The head of one of those top-ranked schools, David T. Ellwood, dean of Harvard’s Kennedy School of Government, said this in his submitted testimony:

“The bad news is that our system of federal government hiring will drive most of them [master’s and doctoral students] away and is unlikely to find and select the most able among them. Any sizable private business that hired employees in the way the federal government does would have gone out of business long ago.”

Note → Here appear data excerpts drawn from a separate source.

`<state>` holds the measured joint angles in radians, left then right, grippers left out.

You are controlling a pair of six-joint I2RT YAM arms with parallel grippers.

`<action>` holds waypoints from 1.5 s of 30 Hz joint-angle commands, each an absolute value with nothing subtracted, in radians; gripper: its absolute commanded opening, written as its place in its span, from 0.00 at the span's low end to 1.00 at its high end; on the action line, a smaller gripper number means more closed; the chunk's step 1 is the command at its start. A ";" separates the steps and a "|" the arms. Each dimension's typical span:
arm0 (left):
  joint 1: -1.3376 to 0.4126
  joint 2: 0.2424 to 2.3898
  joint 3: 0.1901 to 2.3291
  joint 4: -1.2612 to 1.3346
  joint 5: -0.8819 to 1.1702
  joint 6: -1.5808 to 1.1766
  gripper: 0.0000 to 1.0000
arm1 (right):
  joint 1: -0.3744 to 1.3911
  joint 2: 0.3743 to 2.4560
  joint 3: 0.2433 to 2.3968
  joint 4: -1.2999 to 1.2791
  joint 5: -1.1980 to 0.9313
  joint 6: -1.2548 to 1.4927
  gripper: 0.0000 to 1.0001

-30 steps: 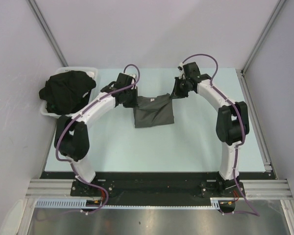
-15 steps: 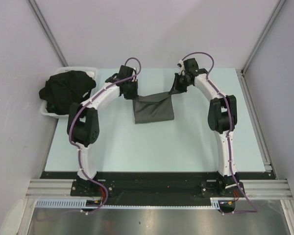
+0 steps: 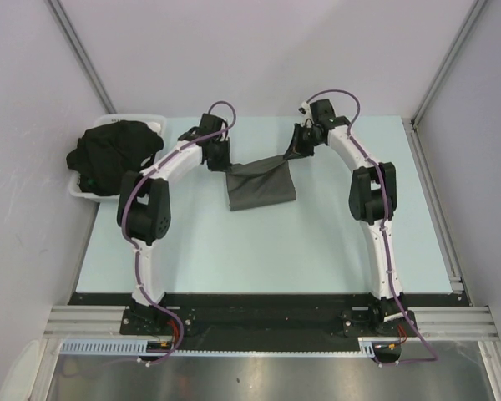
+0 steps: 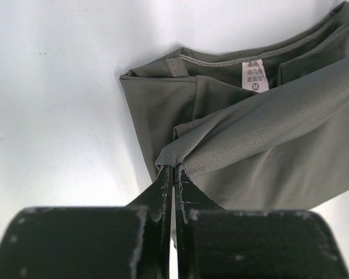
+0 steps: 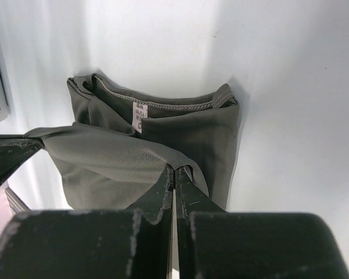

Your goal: Fold and stack the t-shirts

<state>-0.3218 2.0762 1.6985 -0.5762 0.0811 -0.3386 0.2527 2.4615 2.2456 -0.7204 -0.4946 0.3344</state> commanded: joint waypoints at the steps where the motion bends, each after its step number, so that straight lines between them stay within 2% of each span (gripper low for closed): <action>1: -0.288 2.085 1.747 -0.558 0.045 -0.310 0.00 | 0.238 2.488 2.306 -0.698 -0.508 0.339 0.00; 26: -0.265 2.203 1.845 -0.532 0.083 -0.268 0.00 | 0.232 2.595 2.401 -0.678 -0.522 0.347 0.00; 29: -0.265 2.223 1.853 -0.531 0.081 -0.270 0.00 | 0.232 2.608 2.405 -0.680 -0.520 0.347 0.03; 30: -0.265 2.224 1.853 -0.528 0.084 -0.271 0.05 | 0.230 2.611 2.404 -0.680 -0.520 0.347 0.10; 32: -0.265 2.230 1.859 -0.531 0.078 -0.272 0.13 | 0.230 2.612 2.402 -0.681 -0.515 0.344 0.16; 35: -0.264 2.226 1.861 -0.531 0.068 -0.275 0.23 | 0.230 2.606 2.401 -0.680 -0.511 0.341 0.31; 36: -0.265 2.215 1.858 -0.528 0.058 -0.273 0.24 | 0.230 2.603 2.402 -0.680 -0.512 0.339 0.50; 37: -0.265 2.211 1.855 -0.531 0.048 -0.273 0.25 | 0.230 2.593 2.402 -0.681 -0.509 0.339 0.98; 45: -0.264 2.070 1.825 -0.566 0.012 -0.244 0.32 | 0.233 2.452 2.310 -0.669 -0.459 0.315 1.00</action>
<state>-0.2749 2.2158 1.8137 -0.5571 0.0395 -0.2787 0.2348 2.5877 2.3489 -0.6754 -0.5007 0.3408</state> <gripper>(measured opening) 0.302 0.994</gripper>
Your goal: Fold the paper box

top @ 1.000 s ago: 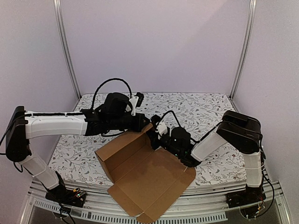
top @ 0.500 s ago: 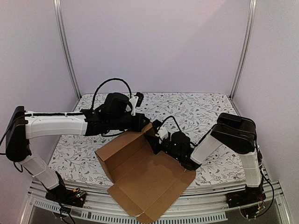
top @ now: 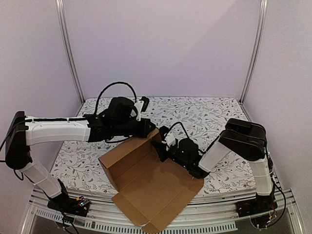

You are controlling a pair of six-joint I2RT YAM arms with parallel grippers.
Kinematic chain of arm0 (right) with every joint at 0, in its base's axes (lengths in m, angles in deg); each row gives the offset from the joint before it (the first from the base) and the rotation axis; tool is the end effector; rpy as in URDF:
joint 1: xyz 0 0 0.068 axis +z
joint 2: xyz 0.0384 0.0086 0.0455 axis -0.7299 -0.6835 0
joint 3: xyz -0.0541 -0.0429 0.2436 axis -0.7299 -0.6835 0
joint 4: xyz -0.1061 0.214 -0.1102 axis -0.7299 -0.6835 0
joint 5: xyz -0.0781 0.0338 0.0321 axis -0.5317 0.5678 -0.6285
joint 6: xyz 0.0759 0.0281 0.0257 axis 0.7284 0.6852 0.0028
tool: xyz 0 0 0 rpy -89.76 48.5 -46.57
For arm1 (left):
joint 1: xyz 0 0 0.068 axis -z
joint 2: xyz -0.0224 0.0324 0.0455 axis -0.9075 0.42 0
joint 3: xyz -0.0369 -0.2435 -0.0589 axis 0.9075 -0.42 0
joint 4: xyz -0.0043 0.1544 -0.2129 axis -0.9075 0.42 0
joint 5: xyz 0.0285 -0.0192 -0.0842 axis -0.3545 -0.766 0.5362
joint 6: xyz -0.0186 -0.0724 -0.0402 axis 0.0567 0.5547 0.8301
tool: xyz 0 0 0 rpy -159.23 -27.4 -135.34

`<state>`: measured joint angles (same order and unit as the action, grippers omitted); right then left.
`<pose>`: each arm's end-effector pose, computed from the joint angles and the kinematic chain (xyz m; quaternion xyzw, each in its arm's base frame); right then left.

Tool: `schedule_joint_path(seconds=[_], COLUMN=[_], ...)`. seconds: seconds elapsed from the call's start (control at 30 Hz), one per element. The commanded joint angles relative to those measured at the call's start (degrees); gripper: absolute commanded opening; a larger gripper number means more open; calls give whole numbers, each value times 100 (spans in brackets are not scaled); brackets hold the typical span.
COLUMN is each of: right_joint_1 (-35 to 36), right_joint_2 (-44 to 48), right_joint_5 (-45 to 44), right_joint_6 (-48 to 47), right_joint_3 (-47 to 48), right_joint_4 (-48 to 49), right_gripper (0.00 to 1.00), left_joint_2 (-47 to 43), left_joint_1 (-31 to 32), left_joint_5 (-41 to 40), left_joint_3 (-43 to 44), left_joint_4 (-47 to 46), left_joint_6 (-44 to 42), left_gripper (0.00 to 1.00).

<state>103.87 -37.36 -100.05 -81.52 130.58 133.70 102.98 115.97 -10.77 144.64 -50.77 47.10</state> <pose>0.2471 0.3561 0.0777 -0.2595 0.6843 0.2981 0.6128 0.2463 -0.3014 0.2158 0.1649 0.8502 -0.3178 0.3861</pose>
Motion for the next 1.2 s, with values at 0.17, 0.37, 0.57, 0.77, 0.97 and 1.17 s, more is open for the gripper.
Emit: schedule_joint_path(seconds=[0.17, 0.37, 0.57, 0.77, 0.97, 1.17], right_joint_1=[32, 36, 33, 44, 74, 77], right_joint_2=[-363, -484, -512, -399, 55, 1220], right_joint_5=[-165, -178, -172, -120, -148, -59], right_joint_6=[146, 182, 148, 106, 28, -120], right_joint_3=[-138, -48, 28, 14, -225, -840], right_joint_4=[-30, -62, -190, -209, -252, -1213], right_gripper=[28, 26, 2, 0, 43, 63], left_joint_2=[75, 48, 9, -24, -55, -154], left_joint_1=[79, 79, 79, 79, 79, 79], left_joint_5=[51, 51, 49, 50, -166, -321], left_joint_3=[-245, -236, -225, -257, -303, -387], left_joint_4=[785, 802, 832, 850, 850, 881], left_joint_6=[5, 15, 12, 15, -4, -30], left_gripper=[0, 0, 0, 0, 0, 0])
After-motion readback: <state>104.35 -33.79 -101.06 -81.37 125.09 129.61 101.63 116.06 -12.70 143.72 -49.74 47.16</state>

The statements were prepared for the federal workforce subcommittee, chaired by Daniel K. Akaka (D-Hawaii). Like the others, Akaka noted that the “administration has been making some good progress,” including a presidential memorandum last year on speeding the hiring process and a December executive order on revamping federal internship programs.

“But we still hear stories of talented individuals who seek employment with the Federal government,” Akaka said, “only to grow frustrated with the archaic hiring process and find work elsewhere.”

Unions on benefit cuts

A coalition of 16 labor organizations representing federal employees sent a letter to Vice President Biden last week, warning they “cannot be expected to stand idly by” in the face of proposals “to link an extension of the debt ceiling with draconian cuts, many again targeting public servants.”

Biden is leading talks with congressional leaders who are attempting to reach a deal to raise the debt ceiling.

Of particular concern to the unions are proposals to increase the pension contributions of federal workers. Aware of Republican insistence against any tax increase, the labor organizations have cast any employee pension-contribution hike as a tax increase for workers. Increased pension contributions would also be contrary to President Obama’s plan not to raise taxes on the non-rich, according to the unions.

“It represents a selective payroll tax increase that could exceed 5% of the entire income of federal workers, and would be a violation of the President’s campaign pledge not to raise any taxes on those earning less than $250,000,” the letter said. “Make no mistake about it, the proposed increase in federal employee payments is a payroll tax increase as surely as any increase to social security payments would be; the new higher deductions are automatically removed from the paycheck, they are not linked to any increase in pension benefits.”

The unions reminded Biden of the importance of the work federal employees do for him and the nation. The letter asked him not to “forsake America’s hard working public servants who:

  • Connected the faint intelligence dots and found Osama Bin Laden;
  • Welded the gaping hole in the U.S.S. Cole after it was hit by terrorists;
  • Keep our air and water clean and safe;
  • Protect you and are prepared everyday to take a bullet for you and other elected officials;
  • Diverted the mighty Mississippi and saved Baton Rouge and New Orleans from certain flooding ...”

The letter said the unions support shared sacrifice but “will vigorously oppose any further selective benefit cuts or tax increases unfairly targeting federal workers. .?.?. We respectfully ask you and the President to defend them in their time of need.”